== Problem details ==
Write the data out again exactly, dropping any images it holds.
*** Opening Supplied material ***
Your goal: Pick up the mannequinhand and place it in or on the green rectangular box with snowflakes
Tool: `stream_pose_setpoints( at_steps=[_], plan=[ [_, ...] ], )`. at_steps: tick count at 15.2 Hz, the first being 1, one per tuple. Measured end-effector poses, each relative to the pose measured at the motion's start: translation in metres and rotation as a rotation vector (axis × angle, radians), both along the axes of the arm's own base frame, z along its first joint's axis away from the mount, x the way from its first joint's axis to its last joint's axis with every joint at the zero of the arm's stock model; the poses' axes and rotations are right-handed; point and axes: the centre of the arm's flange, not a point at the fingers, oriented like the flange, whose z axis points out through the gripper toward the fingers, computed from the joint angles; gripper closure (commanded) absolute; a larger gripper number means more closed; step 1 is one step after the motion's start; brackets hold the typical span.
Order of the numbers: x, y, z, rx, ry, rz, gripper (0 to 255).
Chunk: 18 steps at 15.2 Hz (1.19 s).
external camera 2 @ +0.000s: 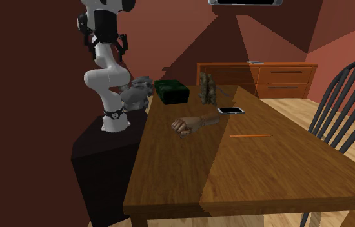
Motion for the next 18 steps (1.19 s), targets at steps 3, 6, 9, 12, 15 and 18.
stream_pose_setpoints(
  at_steps=[3, 6, 9, 12, 15, 18],
  plan=[
    [0.012, 0.009, -0.005, -0.012, 0.006, 0.048, 0],
    [0.04, 0.026, -0.021, -0.039, 0.022, 0.159, 0],
    [0.065, 0.053, -0.036, -0.067, 0.037, 0.279, 0],
    [0.089, 0.082, -0.053, -0.096, 0.053, 0.4, 0],
    [0.107, 0.111, -0.071, -0.125, 0.069, 0.52, 0],
    [0.123, 0.142, -0.092, -0.154, 0.085, 0.641, 0]
  ],
)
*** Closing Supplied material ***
== Solution to this problem ==
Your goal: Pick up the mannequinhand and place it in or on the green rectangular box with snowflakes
Tool: `stream_pose_setpoints( at_steps=[_], plan=[ [_, ...] ], )`. at_steps: tick count at 15.2 Hz, the first being 1, one per tuple. Measured end-effector poses, each relative to the pose measured at the motion's start: translation in metres and rotation as a rotation vector (axis × angle, radians), both along the axes of the arm's own base frame, z along its first joint's axis away from the mount, x the way from its first joint's axis to its last joint's axis with every joint at the zero of the arm's stock model; the poses' axes and rotations are right-handed; point and axes: the centre of the arm's flange, not a point at the fingers, oriented like the flange, whose z axis points out through the gripper toward the fingers, computed from the joint angles; gripper closure (commanded) absolute; a larger gripper number means more closed; step 1 is one step after the motion's start; brackets hold the typical span.
Order of the numbers: x, y, z, rx, ry, rz, gripper (0 to 255).
Chunk: 18 steps at 15.2 Hz (1.19 s).
external camera 2 @ +0.000s: 
Motion for the next 18 steps (1.19 s), targets at steps 3, 6, 9, 12, 15 and 18.
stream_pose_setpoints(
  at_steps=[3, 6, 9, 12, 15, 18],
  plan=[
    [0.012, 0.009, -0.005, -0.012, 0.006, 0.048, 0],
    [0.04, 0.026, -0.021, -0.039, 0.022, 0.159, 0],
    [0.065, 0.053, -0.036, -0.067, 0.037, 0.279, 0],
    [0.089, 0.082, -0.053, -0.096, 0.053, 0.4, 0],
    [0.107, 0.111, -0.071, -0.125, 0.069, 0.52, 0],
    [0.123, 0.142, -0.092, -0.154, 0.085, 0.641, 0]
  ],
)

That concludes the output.